On May 27, the Malian government released a communiqué (French). It reads, in part:
The Government of the Republic of Mali notes with indignation that, for some time, the Coordination of Movements of the Azawad (CMA) has usurped sovereign acts of the State in flagrant violation of the terms of the Accord for Peace and National Reconciliation, derived from the Algiers process.
These anti-republican acts range from a so-called pardon given to some prisoners, to the issuance of licenses for movement on gold-mining sites, through the refusal to receive the doctors in charge of the fight against the coronavirus sickness, and numerous obstacles erected against the presence of the reconstituted National Army.
In front of our people, the Committee for Monitoring the Accord (CSA), our development partners, and the entirety of the international community, the Government of Mali condemns these acts which are detrimental to national sovereignty.
There’s a lot going on here, obviously. For context, the CMA is the formal ex-rebel bloc in the north of Mali, comprising three movements that formed, to oversimplify things quite a bit, either amid the 2012 rebellion in the north or in its immediate aftermath. The CMA’s stronghold is the Kidal Region of northeastern Mali, and the city of Kidal and much of the region is under the CMA’s de facto control. The CMA and the Malian state are two of three key signatories to the 2015 Algiers Accord, the document referenced in the communiqué above; the third signatory is the Platform, a coalition of non-rebel armed groups in the north.
The implementation of the Accord has been a frustrating and contentious process for the signatories and the international community is increasingly frustrated as well, as one can easily see in the reports of the Carter Center, the formal independent observer for implementation. Here is a quote from the Carter Center’s January 2020 report (.pdf, p. 1):
At the close of 2019, the implementation of the Agreement for Peace and Reconciliation in Mali is at its lowest point since the Independent Observer began its mandate in January 2018.Despite occasional progress, often made following extremely protracted negotiations, the concrete results for the Malian population, whether in the politico-institutional, security, economic, or rule of law domains, are minimal. Compared to 2018, both implementation and popular support for the agreement have stalled and, in many cases, regressed. The lack of significant action by stakeholders or concrete results is even more striking given the escalation of violence during the year.
The blockages in implementation are multiple, at times petty, and perhaps indicative of theparties’ bad faith. Overcoming them absorbs an attention disproportionate to the results achieved. The general result is a bogged-down implementation process that is nevertheless capable of producing, after months of blockages, ad hoc progress.
Judd Devermont and Marielle Harris of the Center for Strategic and International Studies have even argued that “Mali needs a new peace deal.”

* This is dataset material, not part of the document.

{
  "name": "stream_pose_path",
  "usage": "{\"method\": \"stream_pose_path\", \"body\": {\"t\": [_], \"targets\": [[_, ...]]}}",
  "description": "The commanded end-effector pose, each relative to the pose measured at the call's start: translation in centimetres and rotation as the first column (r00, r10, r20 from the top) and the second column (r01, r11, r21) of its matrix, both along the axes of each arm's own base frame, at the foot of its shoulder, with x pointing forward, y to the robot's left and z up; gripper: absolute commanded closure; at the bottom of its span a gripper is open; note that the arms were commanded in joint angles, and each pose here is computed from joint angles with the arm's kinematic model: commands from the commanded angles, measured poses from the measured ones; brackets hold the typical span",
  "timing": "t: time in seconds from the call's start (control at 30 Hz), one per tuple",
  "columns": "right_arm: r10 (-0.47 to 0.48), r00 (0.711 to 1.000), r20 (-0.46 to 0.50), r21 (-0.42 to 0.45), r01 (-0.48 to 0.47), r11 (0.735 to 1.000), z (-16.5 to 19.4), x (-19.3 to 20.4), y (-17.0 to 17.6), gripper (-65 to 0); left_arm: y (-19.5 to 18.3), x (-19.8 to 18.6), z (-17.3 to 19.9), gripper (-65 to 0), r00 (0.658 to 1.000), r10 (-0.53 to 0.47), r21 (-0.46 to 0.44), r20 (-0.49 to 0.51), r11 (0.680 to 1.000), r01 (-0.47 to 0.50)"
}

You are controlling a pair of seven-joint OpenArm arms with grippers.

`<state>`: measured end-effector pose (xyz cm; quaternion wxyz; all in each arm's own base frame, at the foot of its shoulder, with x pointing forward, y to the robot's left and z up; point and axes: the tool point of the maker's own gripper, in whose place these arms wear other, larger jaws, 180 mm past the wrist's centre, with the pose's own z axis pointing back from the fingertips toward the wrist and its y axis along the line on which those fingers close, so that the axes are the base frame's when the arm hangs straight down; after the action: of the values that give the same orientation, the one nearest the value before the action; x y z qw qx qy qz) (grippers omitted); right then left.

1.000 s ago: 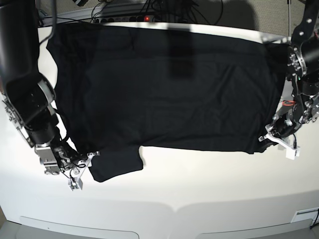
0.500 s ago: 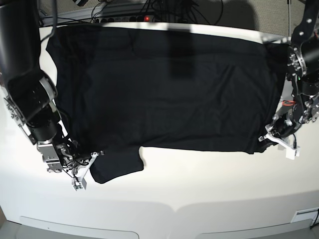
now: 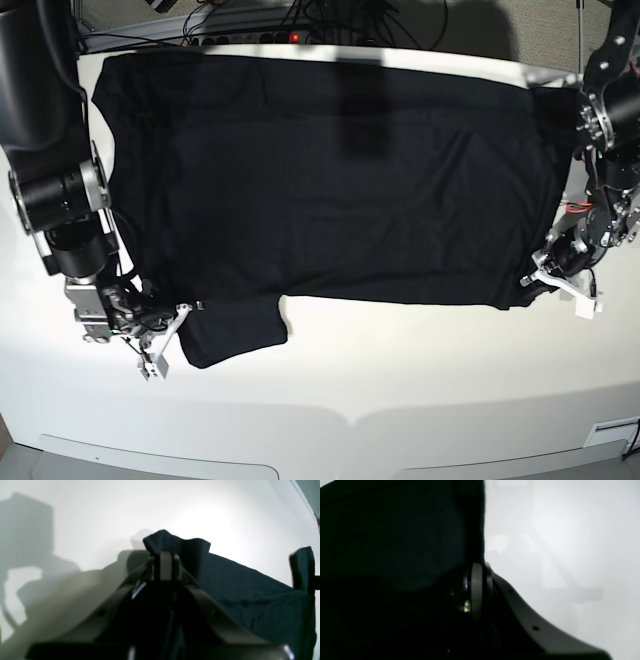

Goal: Fold the T-shirt properly
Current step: 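Lift the grasped edge with both grippers and fold it over the body, then lay the folded edge down and release both grippers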

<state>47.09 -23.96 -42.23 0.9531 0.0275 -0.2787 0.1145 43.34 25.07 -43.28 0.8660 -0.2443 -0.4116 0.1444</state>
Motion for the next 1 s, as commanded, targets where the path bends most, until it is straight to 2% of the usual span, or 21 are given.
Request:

One of the most contentious issues in the implementation of the Accord has been the deployment of the “reconstituted” units of the army, which are supposed to draw one-third of their personnel from each signatory’s forces. The Carter Center’s April 2020 report (.pdf, pp. 8-13) goes into detail about this aspect of the process and how it has been going in 2019-2020. It is not surprising that the reconstituted army is a central issue in the Malian government’s recent communiqué.
Serge Daniel of RFI on May 16 published an article on the difficulties the reconstituted units have experienced in deploying to Kidal. In early May, Daniel writes, a unit of 100 men started from Gao to Kidal, but turned back at the behest of the CMA.
The CMA’s decision had to do with negotiating who will command the different reconstituted units throughout the north – and decisions about any one unit can then affect the overall balance of (perceived) power and representation among all the units.
See here (French) for Daniel’s earlier report about a reconstituted unit’s arrival in Kidal in February.
The war of words – and the tug of war over sovereignty – between the CMA and the Malian government is not at all new. I have written in the past that it seems each side regularly and deliberately tests the other’s limits, sometimes disastrously but more often in a way that stops short of blowing up the Accord. The different signatories are wedded to the Accord, at least for the time being, for multiple reasons; the status quo, devastating as it is for many ordinary people, has certain benefits for elites on all sides. Meanwhile, though, the CMA does function as a state in various ways; whether its assumption of sovereign state responsibilities is a good thing or not is an issue for another time, but to my mind it’s undeniable that the CMA does XYZ* various sovereign functions of the state.
*Choose your verb, because they’re all loaded – “take on”? “appropriate”? “usurp”?